Exercise goal: The entries are to be repeated exactly, with all pictures omitted.

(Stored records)
● ● ● ● ● ● ●

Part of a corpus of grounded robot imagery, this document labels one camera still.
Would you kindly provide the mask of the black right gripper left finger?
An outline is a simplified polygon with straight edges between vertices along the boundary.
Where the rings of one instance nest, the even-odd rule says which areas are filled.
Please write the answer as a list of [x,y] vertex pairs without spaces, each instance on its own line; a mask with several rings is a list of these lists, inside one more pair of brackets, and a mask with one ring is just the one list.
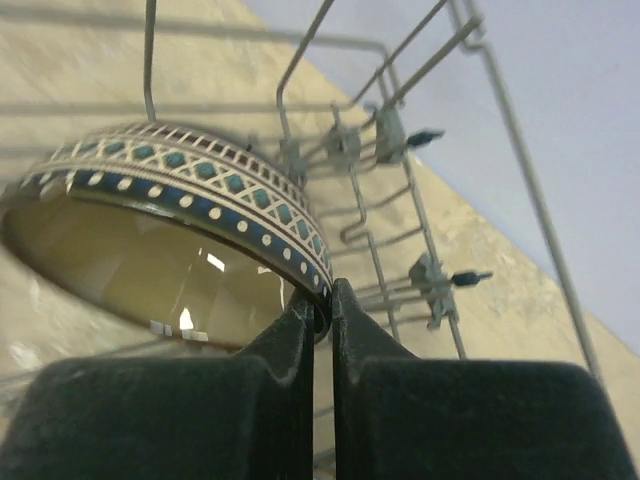
[[5,479],[309,479],[315,310],[295,295],[231,356],[72,358],[30,384]]

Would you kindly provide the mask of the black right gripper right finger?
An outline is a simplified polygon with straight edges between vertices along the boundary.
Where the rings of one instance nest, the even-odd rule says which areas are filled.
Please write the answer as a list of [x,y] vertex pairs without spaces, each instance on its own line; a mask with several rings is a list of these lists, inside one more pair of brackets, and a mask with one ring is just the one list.
[[634,479],[612,405],[564,362],[422,359],[332,295],[341,479]]

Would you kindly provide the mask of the brown glazed bowl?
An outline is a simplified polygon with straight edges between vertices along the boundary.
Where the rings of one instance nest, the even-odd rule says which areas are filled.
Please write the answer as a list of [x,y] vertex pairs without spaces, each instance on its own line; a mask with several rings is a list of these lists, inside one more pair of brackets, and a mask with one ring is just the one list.
[[215,131],[116,125],[53,150],[1,196],[26,267],[139,328],[240,349],[292,298],[330,327],[333,270],[301,186]]

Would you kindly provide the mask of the grey wire dish rack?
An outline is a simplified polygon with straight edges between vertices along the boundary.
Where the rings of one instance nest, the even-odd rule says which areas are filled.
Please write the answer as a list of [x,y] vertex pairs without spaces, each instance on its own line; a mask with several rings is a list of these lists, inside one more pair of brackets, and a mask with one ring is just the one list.
[[[240,139],[220,128],[200,128],[267,155],[309,198],[333,270],[330,327],[323,339],[314,337],[313,354],[315,345],[327,340],[333,357],[332,295],[338,279],[349,282],[362,309],[403,347],[398,332],[404,323],[402,310],[408,311],[410,321],[423,322],[428,329],[442,322],[455,324],[458,312],[453,289],[484,279],[483,273],[474,270],[446,273],[429,249],[408,264],[405,275],[385,275],[386,264],[401,261],[400,243],[416,236],[425,246],[433,241],[409,159],[409,151],[429,143],[432,133],[406,135],[390,107],[377,109],[374,117],[375,133],[364,136],[334,112],[332,124],[307,156],[300,155],[299,142],[292,136],[280,139],[278,153],[267,154],[255,135]],[[150,331],[191,348],[212,347],[218,357],[234,355],[252,342],[231,349]]]

● ● ● ● ● ● ●

Task result:
Part of a corpus of grounded robot imagery, this document labels one camera still.
Would you kindly provide the mask of the black right gripper left finger?
An outline is a simplified polygon with straight edges between vertices along the boundary.
Where the rings of one instance nest, the even-odd rule says which areas are filled.
Please write the answer as a list of [x,y] vertex pairs without spaces, each instance on its own line; a mask with several rings is a list of these lists, inside one more pair of brackets, and a mask with one ring is just the one list.
[[5,479],[309,479],[315,310],[295,295],[231,356],[72,358],[30,384]]

Would you kindly provide the mask of the black right gripper right finger?
An outline is a simplified polygon with straight edges between vertices along the boundary.
Where the rings of one instance nest, the even-odd rule says which areas are filled.
Please write the answer as a list of [x,y] vertex pairs without spaces, each instance on its own line; a mask with several rings is a list of these lists, inside one more pair of brackets, and a mask with one ring is just the one list.
[[634,479],[612,405],[564,362],[422,359],[332,295],[341,479]]

Would you kindly provide the mask of the brown glazed bowl?
An outline is a simplified polygon with straight edges between vertices along the boundary.
Where the rings of one instance nest, the even-odd rule says which areas are filled.
Please write the answer as a list of [x,y] vertex pairs without spaces, each instance on its own line; a mask with several rings is a list of these lists, inside one more pair of brackets, and a mask with one ring is just the one list.
[[215,131],[116,125],[53,150],[1,196],[26,267],[139,328],[240,349],[292,298],[330,327],[333,270],[301,186]]

Would you kindly provide the mask of the grey wire dish rack?
An outline is a simplified polygon with straight edges between vertices along the boundary.
Where the rings of one instance nest, the even-odd rule says which areas are filled.
Please write the answer as a list of [x,y] vertex pairs without spaces, each instance on its own line; a mask with several rings is a list of these lists, inside one more pair of brackets, and a mask with one ring is just the one list.
[[[240,139],[220,128],[200,128],[267,155],[309,198],[333,270],[330,327],[323,339],[314,337],[313,354],[315,345],[327,340],[333,357],[332,295],[338,279],[349,282],[362,309],[403,347],[398,332],[404,323],[402,310],[408,311],[410,321],[423,322],[428,329],[442,322],[455,324],[458,312],[453,289],[484,279],[483,273],[474,270],[446,273],[429,249],[408,264],[405,275],[385,275],[386,264],[401,261],[400,243],[416,236],[425,246],[433,241],[409,159],[409,151],[429,143],[432,133],[406,135],[390,107],[377,109],[374,117],[375,133],[364,136],[334,112],[332,124],[307,156],[300,155],[299,142],[292,136],[280,139],[278,153],[267,154],[255,135]],[[150,331],[191,348],[212,347],[218,357],[234,355],[252,342],[231,349]]]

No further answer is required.